### EXERCISE
Scan the lines below for the string "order" and copy every one that has it.

### GIVEN DATA
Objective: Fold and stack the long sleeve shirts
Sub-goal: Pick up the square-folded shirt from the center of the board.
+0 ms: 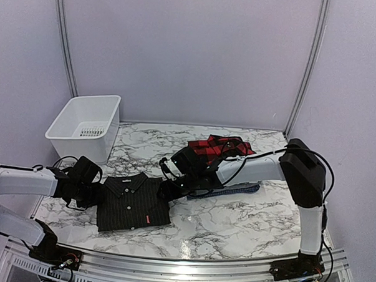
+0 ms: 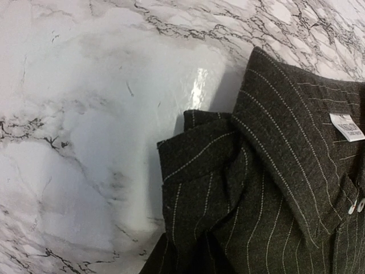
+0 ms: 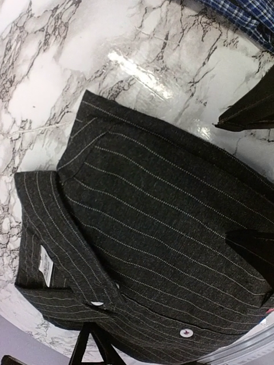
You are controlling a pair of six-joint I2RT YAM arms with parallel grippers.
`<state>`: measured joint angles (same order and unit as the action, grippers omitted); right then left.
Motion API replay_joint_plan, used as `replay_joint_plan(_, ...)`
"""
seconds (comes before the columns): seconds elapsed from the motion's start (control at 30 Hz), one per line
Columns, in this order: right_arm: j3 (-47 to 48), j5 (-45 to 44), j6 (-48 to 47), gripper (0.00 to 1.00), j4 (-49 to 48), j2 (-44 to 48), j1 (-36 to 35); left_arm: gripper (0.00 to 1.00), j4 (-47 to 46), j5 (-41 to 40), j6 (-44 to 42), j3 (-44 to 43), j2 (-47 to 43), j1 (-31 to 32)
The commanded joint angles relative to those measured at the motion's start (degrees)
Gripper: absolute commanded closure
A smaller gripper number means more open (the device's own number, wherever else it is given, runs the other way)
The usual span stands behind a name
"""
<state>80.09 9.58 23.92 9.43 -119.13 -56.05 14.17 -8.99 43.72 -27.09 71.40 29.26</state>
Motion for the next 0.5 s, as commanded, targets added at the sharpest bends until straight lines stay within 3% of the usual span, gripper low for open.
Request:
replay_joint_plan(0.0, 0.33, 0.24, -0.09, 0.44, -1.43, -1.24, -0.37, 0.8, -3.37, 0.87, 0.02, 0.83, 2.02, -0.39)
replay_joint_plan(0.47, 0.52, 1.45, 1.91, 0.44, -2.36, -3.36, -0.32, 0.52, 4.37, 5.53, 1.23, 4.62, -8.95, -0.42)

### SOLUTION
`<state>`: measured joint angles (same order and unit as the action, grippers omitted); right then left.
Columns, in this order: right_arm: j3 (-47 to 48), j5 (-45 to 44), j6 (-48 to 47), gripper (0.00 to 1.00), j4 (-49 to 48), j2 (-44 to 48), j1 (-36 to 35); left_arm: gripper (0.00 to 1.00), j4 (-47 to 46), j5 (-41 to 40), j6 (-44 to 42), j3 (-44 to 43), j2 (-47 to 43), j1 (-31 to 32)

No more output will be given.